10:37 JST, June 1, 2022
Japanese auto companies are likely to post record profits this year as they raise vehicle prices and cut costs to mitigate the hit from soaring inflation, J.P. Morgan analysts said on Tuesday.
JPM expects price hikes and cut in some production-related expenses to mitigate 80% to 90% of the rise in Japanese original equipment manufacturers’ (OEMs) raw material costs per vehicle, which it estimates will rise by an average of 95,000 yen ($742.88) in fiscal 2022.
“We think product price hikes are likely to go through in North America in particular, backed not only by solid demand but also the Japanese OEMs’ brand positions,” JPM analysts said.

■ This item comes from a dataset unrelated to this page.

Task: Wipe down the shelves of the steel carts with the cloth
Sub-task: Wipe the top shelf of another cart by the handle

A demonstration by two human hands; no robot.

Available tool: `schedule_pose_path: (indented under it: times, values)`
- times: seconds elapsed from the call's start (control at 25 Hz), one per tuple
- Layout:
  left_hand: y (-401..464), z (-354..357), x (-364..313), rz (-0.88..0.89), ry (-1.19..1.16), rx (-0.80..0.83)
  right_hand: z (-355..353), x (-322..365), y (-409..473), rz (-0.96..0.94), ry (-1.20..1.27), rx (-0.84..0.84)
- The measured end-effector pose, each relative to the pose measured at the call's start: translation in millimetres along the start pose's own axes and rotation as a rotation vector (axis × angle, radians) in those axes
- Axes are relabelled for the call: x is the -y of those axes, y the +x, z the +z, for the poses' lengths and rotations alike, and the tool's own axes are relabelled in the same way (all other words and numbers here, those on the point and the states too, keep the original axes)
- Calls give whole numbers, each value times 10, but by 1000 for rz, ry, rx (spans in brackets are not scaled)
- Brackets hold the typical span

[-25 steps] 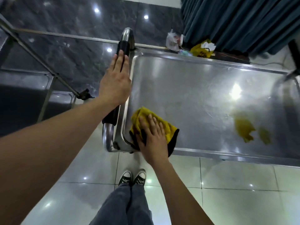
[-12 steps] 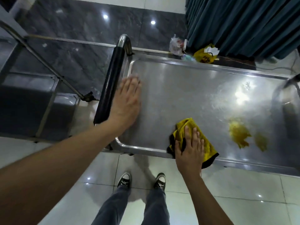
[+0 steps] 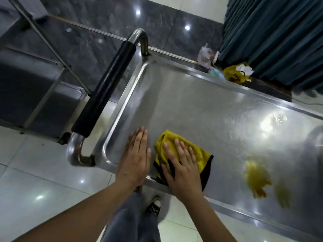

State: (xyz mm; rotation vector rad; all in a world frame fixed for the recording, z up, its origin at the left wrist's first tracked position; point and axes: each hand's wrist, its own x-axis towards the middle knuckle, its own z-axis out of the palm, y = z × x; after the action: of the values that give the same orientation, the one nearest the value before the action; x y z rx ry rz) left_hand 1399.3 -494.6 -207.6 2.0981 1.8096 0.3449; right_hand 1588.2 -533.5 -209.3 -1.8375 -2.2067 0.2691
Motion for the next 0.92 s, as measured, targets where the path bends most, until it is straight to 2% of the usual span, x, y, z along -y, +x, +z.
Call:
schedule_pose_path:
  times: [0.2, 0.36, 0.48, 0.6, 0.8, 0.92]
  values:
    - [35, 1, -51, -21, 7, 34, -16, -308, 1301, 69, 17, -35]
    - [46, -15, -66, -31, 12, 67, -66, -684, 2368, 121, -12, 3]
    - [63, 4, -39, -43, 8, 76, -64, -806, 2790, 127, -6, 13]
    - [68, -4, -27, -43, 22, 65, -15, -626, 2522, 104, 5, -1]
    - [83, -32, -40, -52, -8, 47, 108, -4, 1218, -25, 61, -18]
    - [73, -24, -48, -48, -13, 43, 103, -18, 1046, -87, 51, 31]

The brokerage also upgraded Japanese auto industry’s bellwether, Toyota Motor Corp, to “overweight” from “neutral,” citing its production recovery, price positioning, among other things, amid concerns that inflation could eat into the company’s earnings.

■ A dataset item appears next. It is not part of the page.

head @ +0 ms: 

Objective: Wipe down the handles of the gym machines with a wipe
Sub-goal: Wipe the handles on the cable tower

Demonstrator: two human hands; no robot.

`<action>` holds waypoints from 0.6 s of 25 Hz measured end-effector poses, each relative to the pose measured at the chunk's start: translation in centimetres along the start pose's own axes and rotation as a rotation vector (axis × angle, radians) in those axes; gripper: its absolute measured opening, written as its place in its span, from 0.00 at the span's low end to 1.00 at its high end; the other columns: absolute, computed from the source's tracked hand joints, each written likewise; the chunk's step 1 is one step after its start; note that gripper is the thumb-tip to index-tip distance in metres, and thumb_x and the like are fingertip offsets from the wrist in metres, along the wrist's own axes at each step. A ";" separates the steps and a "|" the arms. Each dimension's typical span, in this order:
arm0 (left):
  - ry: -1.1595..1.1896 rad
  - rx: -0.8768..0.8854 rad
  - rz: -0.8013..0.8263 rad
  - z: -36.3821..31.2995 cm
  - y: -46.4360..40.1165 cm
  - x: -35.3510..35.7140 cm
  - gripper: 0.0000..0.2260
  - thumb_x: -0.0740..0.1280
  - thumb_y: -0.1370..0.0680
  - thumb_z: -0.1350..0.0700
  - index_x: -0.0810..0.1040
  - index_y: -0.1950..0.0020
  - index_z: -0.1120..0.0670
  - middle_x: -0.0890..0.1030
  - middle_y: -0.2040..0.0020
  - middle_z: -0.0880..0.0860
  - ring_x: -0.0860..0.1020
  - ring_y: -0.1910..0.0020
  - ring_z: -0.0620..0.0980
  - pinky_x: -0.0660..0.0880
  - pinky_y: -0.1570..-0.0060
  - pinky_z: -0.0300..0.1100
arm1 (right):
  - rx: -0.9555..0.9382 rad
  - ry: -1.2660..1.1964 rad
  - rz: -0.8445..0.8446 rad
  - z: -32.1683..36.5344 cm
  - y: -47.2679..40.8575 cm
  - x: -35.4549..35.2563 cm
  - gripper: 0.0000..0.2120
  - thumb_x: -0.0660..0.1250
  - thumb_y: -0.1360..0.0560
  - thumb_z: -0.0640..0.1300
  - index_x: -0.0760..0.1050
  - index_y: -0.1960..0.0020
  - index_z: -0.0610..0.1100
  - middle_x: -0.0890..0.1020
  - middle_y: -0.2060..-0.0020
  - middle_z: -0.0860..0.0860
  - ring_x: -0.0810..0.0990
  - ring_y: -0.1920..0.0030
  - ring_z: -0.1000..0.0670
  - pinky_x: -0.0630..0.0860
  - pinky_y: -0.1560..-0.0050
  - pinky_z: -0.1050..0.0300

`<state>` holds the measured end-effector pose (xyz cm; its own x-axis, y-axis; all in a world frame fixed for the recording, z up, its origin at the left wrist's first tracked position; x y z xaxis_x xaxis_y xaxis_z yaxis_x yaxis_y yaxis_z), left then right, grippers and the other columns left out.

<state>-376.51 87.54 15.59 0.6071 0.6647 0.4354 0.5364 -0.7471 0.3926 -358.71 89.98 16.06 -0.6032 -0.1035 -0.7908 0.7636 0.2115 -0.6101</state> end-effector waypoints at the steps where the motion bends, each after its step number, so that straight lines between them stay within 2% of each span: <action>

Japan’s largest automaker by sales on Friday cut its global production plan for June for the second time this month and signaled its full-year output estimate could be lowered, highlighting the pain from the supply chain crunch and China lockdown.
Besides high commodity prices, global auto production has also suffered from semiconductor shortages and China’s COVID-19 lockdowns, with car sales in China, Europe and the United States remaining depressed compared with a year earlier.
The brokerage forecast 2022 global automobile demand of 84.5 million units, with Japanese OEMs global production at 24.3 million.